Depois de mais de um século de existência, a Lello encontra-se no seu auge: mesmo cobrando entrada as pessoas visitam o edifício à mesma, as receitas estão a ser suficientes para manter a livraria, existe uma forte adesão na compra de livros devido aos vouchers dados no ato de pagamento para entrar, existe uma forte diversidade cultural, entre muitos outros fatores. Passe o tempo que passar, não vai ser esquecida nem deixar de ser um ponto de referência tanto a nível cultural como a nível turístico. A verdade é que o nível de reconhecimento que conseguiu atingir não vai, desaparecer por muito que o mundo mude. O facto de não ser uma livraria comum ajuda no facto de despertar mais a curiosidade das pessoas.

Para os turistas este é, quase obrigatoriamente um local a visitar. Os habitantes gostam de ver a sua cidade enriquecer, tanto a nível de cultura como económico.
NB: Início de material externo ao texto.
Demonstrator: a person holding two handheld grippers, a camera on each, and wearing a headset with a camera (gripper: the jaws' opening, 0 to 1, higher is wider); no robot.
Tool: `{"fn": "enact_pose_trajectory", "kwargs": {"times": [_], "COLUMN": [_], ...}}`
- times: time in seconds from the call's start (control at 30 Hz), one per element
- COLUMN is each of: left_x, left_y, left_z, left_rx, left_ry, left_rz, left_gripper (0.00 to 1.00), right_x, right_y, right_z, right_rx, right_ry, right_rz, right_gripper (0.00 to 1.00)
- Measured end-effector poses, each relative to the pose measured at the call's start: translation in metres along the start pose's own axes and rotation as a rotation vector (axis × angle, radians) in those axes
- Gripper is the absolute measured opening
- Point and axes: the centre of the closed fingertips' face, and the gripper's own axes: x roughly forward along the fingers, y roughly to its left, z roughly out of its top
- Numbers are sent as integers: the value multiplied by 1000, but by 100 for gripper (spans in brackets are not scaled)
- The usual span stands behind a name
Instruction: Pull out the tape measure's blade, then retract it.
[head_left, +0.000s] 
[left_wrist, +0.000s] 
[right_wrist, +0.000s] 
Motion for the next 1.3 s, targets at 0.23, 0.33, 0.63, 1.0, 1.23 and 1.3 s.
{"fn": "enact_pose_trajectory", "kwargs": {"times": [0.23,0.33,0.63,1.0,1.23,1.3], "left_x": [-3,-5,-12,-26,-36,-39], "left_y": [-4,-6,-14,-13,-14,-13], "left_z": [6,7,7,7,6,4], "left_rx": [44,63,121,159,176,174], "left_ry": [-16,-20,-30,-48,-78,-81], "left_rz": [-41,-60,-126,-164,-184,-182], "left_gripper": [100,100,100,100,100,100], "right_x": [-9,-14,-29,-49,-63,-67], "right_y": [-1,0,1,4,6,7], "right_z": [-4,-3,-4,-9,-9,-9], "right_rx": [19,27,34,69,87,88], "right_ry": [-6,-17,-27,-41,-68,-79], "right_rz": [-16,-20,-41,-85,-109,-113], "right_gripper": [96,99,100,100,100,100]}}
Claro que o medo da cidade se tornar demasiado urbanizada, ou demasiado “vulgar” vai existir sempre, e com o passar do tempo é algo que não é possível lutar, referem. Pensam apenas que nunca desaparecerá totalmente e existirão sempre aqueles sítios mais característicos, mais sossegados, que nenhum turista chegará, é o que os locais esperam.

Por ser um local visitado por tanta gente é impossível que agrade a todos. “Numa casa visitada diariamente por milhares de pessoas, é natural que já tenhamos recebido várias críticas negativas. Basta consultar o Trip Advisor, por exemplo. As principais estão relacionadas com o facto de a considerarem sobrelotada, alguns não concordam com o facto de cobrarmos entrada, apesar de poder ser descontada, entre outras”, salienta Matilde Linberg,

Esta livraria, agradando a todos ou não, não vai deixar de ser visitada. Segundo Bruno, “é uma livraria intemporal, não vai deixar de ser visitada devido à
beleza que tem. Não penso que vá deixar de ser um ponto de referência quer a nível turístico quer a cultural”.

Podemos dizer que esta não passa despercebida a ninguém que por lá passe, e mesmo que não conheça, visita nem que seja pela curiosidade. “Não conhecia esta livraria, vim visitar por causa da fila que estava lá fora, pensei que tinha de vir ver por mim qual o motivo que levava tanta gente a visitar uma livraria. Agora já percebo”, referenciou Alberto. Tal como este visitante, todos os outros disseram que é um local que vale muito a pena visitar e não deviam deixar de lá entrar para cada um experienciar por si.